The Excitable Scientist

Mostly cheerful, sometimes snarky commentary on life science research and its broader impacts

Surfacing April 5, 2015

Filed under: academia,grad school,medschool — excitablescientist @ 10:27 pm

For a while, I’ve been meaning to write about what an incredible change medical school has been, but I struggle to find words for the overwhelming gratitude I feel for it daily. It’s probably the best thing that ever happened to me.

It’s also hard to write about this without showing contempt of the many wonderful aspects of grad student life generally and the lab I work in specifically. But after being introduced to a field that places primary value on relationships and caring service for people and communities, I can’t see myself continuing my career in a field that is guided by the singular goal of individual achievement – defined by outcompeting your peers – any more than I can see myself becoming an Olympic athlete.

Despite being in the most supportive research environment I could imagine, I found the competitiveness of academic science soul-destroying, and didn’t fully realize the extent of it until this year. From talking to scientist colleagues in other fields, it seems that cancer research is particularly known for this. I still find it puzzling, given that nearly all the people I’ve worked with have been very collegial and collaborative and willing to share their expertise. But I don’t really want to talk about how this plays out for other people because those aren’t my stories to tell. I want to talk about the effect it had on me.

Having a publication accepted or advancing through the selection cycles of a scholarship competition felt really, really good. Maybe too good. Kind of addictive. I derived a good portion of my sense of self-worth by how I ranked against other applicants – not by how I treated people or based on how useful my work was likely to be to anyone except my own career. I also got a sinking feeling when people I perceived as rivals experienced similar success. I knew something was wrong when I realized I was envious even of my friends. These aren’t things I’m proud to admit, but they’re real and not altogether unanticipated consequences of the system of incentives set up for scientists today.

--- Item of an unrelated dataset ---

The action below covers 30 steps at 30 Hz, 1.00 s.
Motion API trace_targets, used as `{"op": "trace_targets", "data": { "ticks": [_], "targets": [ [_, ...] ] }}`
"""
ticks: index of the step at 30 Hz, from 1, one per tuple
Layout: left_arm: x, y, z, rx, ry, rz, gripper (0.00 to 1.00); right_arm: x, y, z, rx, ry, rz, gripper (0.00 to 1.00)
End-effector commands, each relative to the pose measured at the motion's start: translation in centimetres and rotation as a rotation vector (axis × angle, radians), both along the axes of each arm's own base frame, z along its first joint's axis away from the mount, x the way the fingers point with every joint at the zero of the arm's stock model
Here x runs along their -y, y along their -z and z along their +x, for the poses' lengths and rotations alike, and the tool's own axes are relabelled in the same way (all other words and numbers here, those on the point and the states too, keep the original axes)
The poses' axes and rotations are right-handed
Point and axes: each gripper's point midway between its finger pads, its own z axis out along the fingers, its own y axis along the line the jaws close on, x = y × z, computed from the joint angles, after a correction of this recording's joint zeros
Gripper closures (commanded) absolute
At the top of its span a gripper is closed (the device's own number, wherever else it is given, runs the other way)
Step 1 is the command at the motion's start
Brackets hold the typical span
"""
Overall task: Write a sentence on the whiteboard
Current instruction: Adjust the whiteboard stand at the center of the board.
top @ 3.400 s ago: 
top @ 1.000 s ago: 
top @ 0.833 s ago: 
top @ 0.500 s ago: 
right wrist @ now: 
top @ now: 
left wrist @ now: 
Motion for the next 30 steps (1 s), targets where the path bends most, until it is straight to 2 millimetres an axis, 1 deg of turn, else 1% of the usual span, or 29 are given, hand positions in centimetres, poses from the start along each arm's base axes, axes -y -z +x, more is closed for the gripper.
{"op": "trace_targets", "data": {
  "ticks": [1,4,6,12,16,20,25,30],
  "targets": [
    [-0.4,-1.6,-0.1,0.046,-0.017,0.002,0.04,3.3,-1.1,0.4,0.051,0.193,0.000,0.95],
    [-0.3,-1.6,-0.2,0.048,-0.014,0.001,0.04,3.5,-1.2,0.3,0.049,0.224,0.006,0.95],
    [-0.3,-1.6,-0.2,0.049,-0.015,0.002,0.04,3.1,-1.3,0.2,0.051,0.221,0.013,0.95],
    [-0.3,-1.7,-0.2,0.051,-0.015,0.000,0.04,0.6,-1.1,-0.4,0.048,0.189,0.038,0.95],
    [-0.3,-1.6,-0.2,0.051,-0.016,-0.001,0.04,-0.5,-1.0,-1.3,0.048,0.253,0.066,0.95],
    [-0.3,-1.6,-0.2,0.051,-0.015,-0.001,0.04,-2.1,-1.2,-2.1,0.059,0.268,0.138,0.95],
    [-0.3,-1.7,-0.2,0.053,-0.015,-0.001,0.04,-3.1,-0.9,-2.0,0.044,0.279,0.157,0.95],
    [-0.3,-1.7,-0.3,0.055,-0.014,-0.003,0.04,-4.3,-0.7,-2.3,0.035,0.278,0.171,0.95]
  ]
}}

I was also getting really tired of the siloed thinking that so often permeates highly specialized fields, and of hearing that so many injustices staring us in the face “aren’t our problem” and having the conversation end there. While people have argued that scientists aren’t valued enough, the billions of dollars in research funding we receive, with almost no strings attached, testifies to the political clout we wield. And we don’t hesitate to use it to our own benefit, but we could do so much more. I would argue the least biomedical researchers can do is acknowledge the limitations of our own work and use the influence we have to amplify voices that are preferentially unheard (for example, those calling for dismantling systems of oppression as a way to support flourishing population health). Dr. Ruha Benjamin has some brilliant thoughts on how this might be achieved.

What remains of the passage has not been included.